Task item. Write the records out once more, exactly as they are given.

(Items from a dataset)
......
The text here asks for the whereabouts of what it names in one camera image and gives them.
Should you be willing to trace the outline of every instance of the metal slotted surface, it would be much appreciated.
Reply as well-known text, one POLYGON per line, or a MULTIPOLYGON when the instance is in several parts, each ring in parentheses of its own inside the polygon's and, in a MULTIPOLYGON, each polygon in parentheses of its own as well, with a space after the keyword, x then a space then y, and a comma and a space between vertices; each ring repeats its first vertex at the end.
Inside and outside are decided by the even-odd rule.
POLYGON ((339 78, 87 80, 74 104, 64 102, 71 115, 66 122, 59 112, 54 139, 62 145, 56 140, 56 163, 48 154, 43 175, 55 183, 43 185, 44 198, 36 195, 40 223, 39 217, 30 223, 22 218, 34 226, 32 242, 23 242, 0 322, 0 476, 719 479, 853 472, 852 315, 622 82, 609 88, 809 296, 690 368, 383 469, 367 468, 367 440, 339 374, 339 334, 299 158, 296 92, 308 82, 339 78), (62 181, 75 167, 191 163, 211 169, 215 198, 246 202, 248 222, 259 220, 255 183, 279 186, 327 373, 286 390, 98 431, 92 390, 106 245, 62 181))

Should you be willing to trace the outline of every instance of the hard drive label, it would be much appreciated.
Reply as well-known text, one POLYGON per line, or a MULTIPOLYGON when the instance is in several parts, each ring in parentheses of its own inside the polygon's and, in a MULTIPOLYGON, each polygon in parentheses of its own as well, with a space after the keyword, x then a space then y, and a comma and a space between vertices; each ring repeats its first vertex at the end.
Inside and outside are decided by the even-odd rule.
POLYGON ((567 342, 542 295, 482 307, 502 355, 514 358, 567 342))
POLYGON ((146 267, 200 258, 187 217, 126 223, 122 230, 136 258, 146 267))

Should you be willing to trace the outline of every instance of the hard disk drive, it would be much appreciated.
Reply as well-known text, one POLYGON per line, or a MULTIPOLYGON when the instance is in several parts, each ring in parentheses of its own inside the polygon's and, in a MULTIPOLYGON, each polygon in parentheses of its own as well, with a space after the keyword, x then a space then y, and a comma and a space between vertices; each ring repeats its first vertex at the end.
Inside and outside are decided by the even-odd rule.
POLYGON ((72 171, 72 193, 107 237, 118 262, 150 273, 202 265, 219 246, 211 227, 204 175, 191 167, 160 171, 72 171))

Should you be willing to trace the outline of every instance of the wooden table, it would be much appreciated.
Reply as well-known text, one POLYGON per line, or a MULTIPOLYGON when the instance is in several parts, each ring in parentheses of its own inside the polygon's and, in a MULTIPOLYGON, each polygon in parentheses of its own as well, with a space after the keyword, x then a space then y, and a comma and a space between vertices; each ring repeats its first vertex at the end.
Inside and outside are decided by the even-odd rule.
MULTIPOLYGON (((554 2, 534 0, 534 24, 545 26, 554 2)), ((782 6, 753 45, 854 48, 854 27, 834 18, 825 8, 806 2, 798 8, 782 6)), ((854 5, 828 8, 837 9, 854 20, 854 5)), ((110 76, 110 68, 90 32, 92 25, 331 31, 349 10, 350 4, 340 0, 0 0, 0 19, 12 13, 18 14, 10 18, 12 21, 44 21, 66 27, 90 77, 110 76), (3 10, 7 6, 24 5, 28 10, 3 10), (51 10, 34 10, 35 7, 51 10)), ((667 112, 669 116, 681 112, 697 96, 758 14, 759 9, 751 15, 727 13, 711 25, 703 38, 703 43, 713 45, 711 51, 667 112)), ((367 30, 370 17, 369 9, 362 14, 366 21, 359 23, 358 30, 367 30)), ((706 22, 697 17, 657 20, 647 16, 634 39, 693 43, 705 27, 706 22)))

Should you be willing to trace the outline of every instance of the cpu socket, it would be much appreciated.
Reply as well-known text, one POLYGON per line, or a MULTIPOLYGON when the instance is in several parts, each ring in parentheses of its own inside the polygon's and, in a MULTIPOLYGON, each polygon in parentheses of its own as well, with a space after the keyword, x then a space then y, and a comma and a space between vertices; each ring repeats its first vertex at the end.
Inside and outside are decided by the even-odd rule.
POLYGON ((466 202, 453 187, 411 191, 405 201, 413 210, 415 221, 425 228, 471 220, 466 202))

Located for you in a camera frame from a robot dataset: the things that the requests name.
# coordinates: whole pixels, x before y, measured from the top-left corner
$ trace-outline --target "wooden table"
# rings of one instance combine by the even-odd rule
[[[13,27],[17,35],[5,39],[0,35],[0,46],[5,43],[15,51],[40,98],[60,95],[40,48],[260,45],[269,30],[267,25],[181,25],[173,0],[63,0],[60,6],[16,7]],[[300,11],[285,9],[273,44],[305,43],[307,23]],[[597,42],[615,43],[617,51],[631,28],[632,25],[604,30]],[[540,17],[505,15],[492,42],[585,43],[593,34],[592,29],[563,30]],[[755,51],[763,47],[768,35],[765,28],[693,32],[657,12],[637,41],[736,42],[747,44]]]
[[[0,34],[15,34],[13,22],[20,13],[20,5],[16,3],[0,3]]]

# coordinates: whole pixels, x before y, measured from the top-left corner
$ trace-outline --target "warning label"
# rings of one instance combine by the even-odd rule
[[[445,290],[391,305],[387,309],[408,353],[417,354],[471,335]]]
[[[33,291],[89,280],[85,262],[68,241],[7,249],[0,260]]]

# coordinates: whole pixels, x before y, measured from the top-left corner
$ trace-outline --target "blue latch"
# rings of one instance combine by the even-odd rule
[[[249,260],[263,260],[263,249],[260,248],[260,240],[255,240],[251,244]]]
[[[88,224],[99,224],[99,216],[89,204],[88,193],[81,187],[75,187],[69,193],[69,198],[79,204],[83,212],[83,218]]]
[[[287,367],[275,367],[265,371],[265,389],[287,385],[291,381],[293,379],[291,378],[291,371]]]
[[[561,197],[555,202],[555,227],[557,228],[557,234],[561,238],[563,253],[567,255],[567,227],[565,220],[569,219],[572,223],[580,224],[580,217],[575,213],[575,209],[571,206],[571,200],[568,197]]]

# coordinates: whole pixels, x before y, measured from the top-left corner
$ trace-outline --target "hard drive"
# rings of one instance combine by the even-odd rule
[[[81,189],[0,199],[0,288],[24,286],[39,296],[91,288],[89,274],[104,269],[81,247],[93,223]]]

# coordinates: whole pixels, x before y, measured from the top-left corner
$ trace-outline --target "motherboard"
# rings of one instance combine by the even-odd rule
......
Response.
The text here asks for the whereabouts of what it names in one camera image and gives them.
Should you be willing to trace the outline of every instance of the metal slotted surface, it would be much appreciated.
Reply as well-known text, one POLYGON per line, or a MULTIPOLYGON when the instance is in several parts, each ring in parentheses of its own inside the polygon's and, in a MULTIPOLYGON, each polygon in parentheses of its own as well, with a space after the keyword, x then a space then y, and a comma and a space between vertices; each ring repeats its first vertex at the end.
Inside and outside are decided by the even-odd rule.
POLYGON ((339 78, 87 80, 74 104, 64 102, 71 115, 66 122, 59 112, 54 139, 62 145, 56 140, 56 163, 48 154, 43 175, 55 183, 43 185, 44 198, 36 195, 40 223, 39 217, 30 223, 22 218, 34 226, 32 242, 23 242, 0 322, 0 476, 719 479, 853 472, 852 315, 622 82, 609 88, 809 296, 690 368, 383 469, 367 468, 367 440, 339 374, 339 334, 299 158, 296 92, 308 82, 339 78), (62 181, 75 167, 191 163, 211 169, 215 198, 246 202, 248 222, 259 220, 255 183, 279 186, 327 373, 286 390, 98 431, 92 390, 106 245, 62 181))

Should you be willing to trace the outline of every instance of the hard drive label, it would be much appreciated.
Reply as well-known text, one POLYGON per line, or a MULTIPOLYGON when the instance is in several parts, each ring in parentheses of its own inside the polygon's and, in a MULTIPOLYGON, each polygon in parentheses of its own as well, with a space after the keyword, x then a space then y, and a comma and a space between vertices; each ring repeats its first vertex at the end.
Inside and outside are decided by the even-odd rule.
POLYGON ((567 342, 542 295, 482 307, 502 355, 514 358, 567 342))
POLYGON ((146 267, 200 258, 187 217, 126 223, 122 230, 136 258, 146 267))

Should you be willing to trace the outline of every instance of the hard disk drive, it would be much appreciated.
Reply as well-known text, one POLYGON per line, or a MULTIPOLYGON when the instance is in several parts, each ring in parentheses of its own inside the polygon's and, in a MULTIPOLYGON, each polygon in parentheses of its own as well, with a space after the keyword, x then a space then y, and a comma and a space between vertices; each ring repeats its first vertex at the end.
Inside and outside are decided by the even-odd rule.
POLYGON ((72 171, 72 193, 107 237, 118 262, 150 273, 202 265, 219 246, 211 227, 204 175, 191 167, 160 171, 72 171))

Should you be willing to trace the outline of every instance of the wooden table, it would be much appreciated.
Reply as well-known text, one POLYGON per line, or a MULTIPOLYGON when the instance is in several parts, each ring in parentheses of its own inside the polygon's and, in a MULTIPOLYGON, each polygon in parentheses of its own as well, with a space after the keyword, x then a space then y, and a comma and a space between vertices; each ring repeats its first vertex at the end.
Inside and outside are decided by the even-odd rule.
MULTIPOLYGON (((554 2, 534 0, 534 24, 545 26, 554 2)), ((782 6, 753 45, 854 48, 854 27, 834 18, 825 8, 806 2, 798 8, 782 6)), ((854 5, 828 8, 837 9, 854 20, 854 5)), ((110 76, 110 68, 90 32, 92 25, 331 31, 349 10, 350 4, 340 0, 0 0, 0 19, 12 13, 18 14, 10 18, 12 21, 44 21, 66 27, 90 77, 110 76), (3 10, 7 6, 24 5, 28 10, 3 10), (51 10, 34 10, 35 7, 51 10)), ((667 112, 669 116, 681 112, 697 96, 758 14, 759 9, 751 15, 727 13, 711 25, 703 38, 703 43, 713 45, 711 51, 667 112)), ((367 30, 370 17, 369 9, 362 14, 366 21, 359 23, 358 30, 367 30)), ((706 22, 697 17, 657 20, 647 16, 634 39, 693 43, 705 27, 706 22)))

Should you be willing to trace the outline of every instance of the cpu socket, it would be much appreciated.
Reply as well-known text, one POLYGON per line, or a MULTIPOLYGON when the instance is in several parts, each ring in parentheses of its own inside the polygon's and, in a MULTIPOLYGON, each polygon in parentheses of its own as well, with a space after the keyword, x then a space then y, and a comma and a space between vertices; each ring repeats its first vertex at the end.
Inside and outside are decided by the even-odd rule.
POLYGON ((466 202, 453 187, 411 191, 405 201, 413 210, 415 221, 425 228, 471 220, 466 202))

Located for you in a camera frame from a robot dataset: the things that the requests name.
# coordinates: whole pixels, x before y, measured from the top-left corner
$ trace-outline --target "wooden table"
# rings of one instance combine by the even-odd rule
[[[13,27],[17,35],[5,39],[0,35],[0,46],[5,43],[15,51],[40,98],[60,95],[40,48],[260,45],[269,30],[267,25],[181,25],[173,0],[63,0],[60,6],[16,7]],[[300,11],[285,9],[273,44],[305,43],[307,23]],[[597,42],[615,43],[617,51],[631,28],[632,25],[604,30]],[[540,17],[505,15],[492,42],[585,43],[593,34],[592,29],[563,30]],[[755,51],[763,47],[768,35],[765,28],[693,32],[657,12],[637,41],[736,42],[747,44]]]
[[[0,34],[15,34],[13,22],[20,13],[20,5],[16,3],[0,3]]]

# coordinates: whole pixels, x before y, measured from the top-left corner
$ trace-outline --target "warning label"
# rings of one instance combine by the even-odd rule
[[[445,290],[391,305],[387,309],[408,353],[417,354],[471,335]]]
[[[33,291],[89,280],[85,262],[68,241],[7,249],[0,260]]]

# coordinates: whole pixels, x before y, measured from the top-left corner
$ trace-outline --target "blue latch"
# rings of one instance combine by the even-odd rule
[[[249,260],[263,260],[263,249],[260,248],[260,240],[255,240],[251,244]]]
[[[88,224],[99,224],[99,216],[89,204],[88,193],[81,187],[75,187],[69,193],[69,198],[79,204],[83,212],[83,218]]]
[[[287,367],[275,367],[265,371],[265,389],[287,385],[291,381],[293,379],[291,378],[291,371]]]
[[[561,197],[555,202],[555,227],[557,228],[557,234],[561,238],[563,253],[567,255],[567,227],[565,220],[569,219],[572,223],[580,224],[580,217],[575,213],[575,209],[571,206],[571,200],[568,197]]]

# coordinates: whole pixels, x before y, measured from the top-left corner
$ trace-outline --target "hard drive"
# rings of one instance combine by the even-odd rule
[[[81,189],[0,199],[0,288],[24,286],[39,296],[91,288],[89,274],[104,269],[81,247],[93,223]]]

# coordinates: whole pixels, x before y, measured from the top-left corner
$ trace-outline --target "motherboard"
# rings of one instance combine by the even-odd rule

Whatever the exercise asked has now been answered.